### WHAT THE EXERCISE ASKS
Your answer should be an exact copy of the listing.

### DATA SEGMENT
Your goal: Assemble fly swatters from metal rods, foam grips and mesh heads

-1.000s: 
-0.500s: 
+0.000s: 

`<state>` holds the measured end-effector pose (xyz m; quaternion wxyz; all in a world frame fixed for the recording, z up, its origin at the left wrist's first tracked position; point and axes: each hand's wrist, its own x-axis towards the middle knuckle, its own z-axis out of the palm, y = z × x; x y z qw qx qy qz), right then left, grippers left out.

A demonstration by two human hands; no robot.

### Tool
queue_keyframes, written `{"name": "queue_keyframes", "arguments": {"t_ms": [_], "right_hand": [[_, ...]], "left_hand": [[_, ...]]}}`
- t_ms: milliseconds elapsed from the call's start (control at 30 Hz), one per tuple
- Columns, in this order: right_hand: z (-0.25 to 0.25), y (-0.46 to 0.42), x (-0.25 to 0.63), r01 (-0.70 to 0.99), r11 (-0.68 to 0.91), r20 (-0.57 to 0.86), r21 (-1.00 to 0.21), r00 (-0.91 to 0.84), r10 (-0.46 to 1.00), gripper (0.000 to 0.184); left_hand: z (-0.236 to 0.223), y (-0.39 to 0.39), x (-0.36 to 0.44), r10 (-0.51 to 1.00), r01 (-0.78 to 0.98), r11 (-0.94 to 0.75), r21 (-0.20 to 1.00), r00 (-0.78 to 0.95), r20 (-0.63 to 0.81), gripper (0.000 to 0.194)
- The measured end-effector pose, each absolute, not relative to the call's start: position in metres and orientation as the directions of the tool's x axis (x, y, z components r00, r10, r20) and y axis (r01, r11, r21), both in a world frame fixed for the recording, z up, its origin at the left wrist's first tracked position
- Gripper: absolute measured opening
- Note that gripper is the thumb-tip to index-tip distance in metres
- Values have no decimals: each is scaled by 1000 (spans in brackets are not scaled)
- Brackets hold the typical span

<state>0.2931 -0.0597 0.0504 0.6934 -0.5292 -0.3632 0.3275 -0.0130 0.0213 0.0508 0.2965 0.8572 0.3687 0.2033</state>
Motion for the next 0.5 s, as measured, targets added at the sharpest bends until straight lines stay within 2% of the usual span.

### SOLUTION FOR THIS TASK
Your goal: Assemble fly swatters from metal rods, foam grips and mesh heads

-1.000s: 
-0.500s: 
+0.000s: 

`<state>` holds the measured end-effector pose (xyz m; quaternion wxyz; all in a world frame fixed for the recording, z up, its origin at the left wrist's first tracked position; point and axes: each hand's wrist, its own x-axis towards the middle knuckle, its own z-axis out of the palm, y = z × x; x y z qw qx qy qz), right then left, grippers left out.

A demonstration by two human hands; no robot.

### Tool
queue_keyframes, written `{"name": "queue_keyframes", "arguments": {"t_ms": [_], "right_hand": [[_, ...]], "left_hand": [[_, ...]]}}`
- t_ms: milliseconds elapsed from the call's start (control at 30 Hz), one per tuple
- Columns, in this order: right_hand: z (-0.25 to 0.25), y (-0.46 to 0.42), x (-0.25 to 0.63), r01 (-0.70 to 0.99), r11 (-0.68 to 0.91), r20 (-0.57 to 0.86), r21 (-1.00 to 0.21), r00 (-0.91 to 0.84), r10 (-0.46 to 1.00), gripper (0.000 to 0.184); left_hand: z (-0.236 to 0.223), y (-0.39 to 0.39), x (-0.36 to 0.44), r10 (-0.51 to 1.00), r01 (-0.78 to 0.98), r11 (-0.94 to 0.75), r21 (-0.20 to 1.00), r00 (-0.78 to 0.95), r20 (-0.63 to 0.81), gripper (0.000 to 0.194)
- The measured end-effector pose, each absolute, not relative to the call's start: position in metres and orientation as the directions of the tool's x axis (x, y, z components r00, r10, r20) and y axis (r01, r11, r21), both in a world frame fixed for the recording, z up, its origin at the left wrist's first tracked position
- Gripper: absolute measured opening
- Note that gripper is the thumb-tip to index-tip distance in metres
- Values have no decimals: each is scaled by 1000 (spans in brackets are not scaled)
- Brackets hold the typical span

<state>0.2931 -0.0597 0.0504 0.6934 -0.5292 -0.3632 0.3275 -0.0130 0.0213 0.0508 0.2965 0.8572 0.3687 0.2033</state>
Motion for the next 0.5 s, as measured, targets added at the sharpest bends until straight lines stay within 2% of the usual span.

The exercise requires nothing further.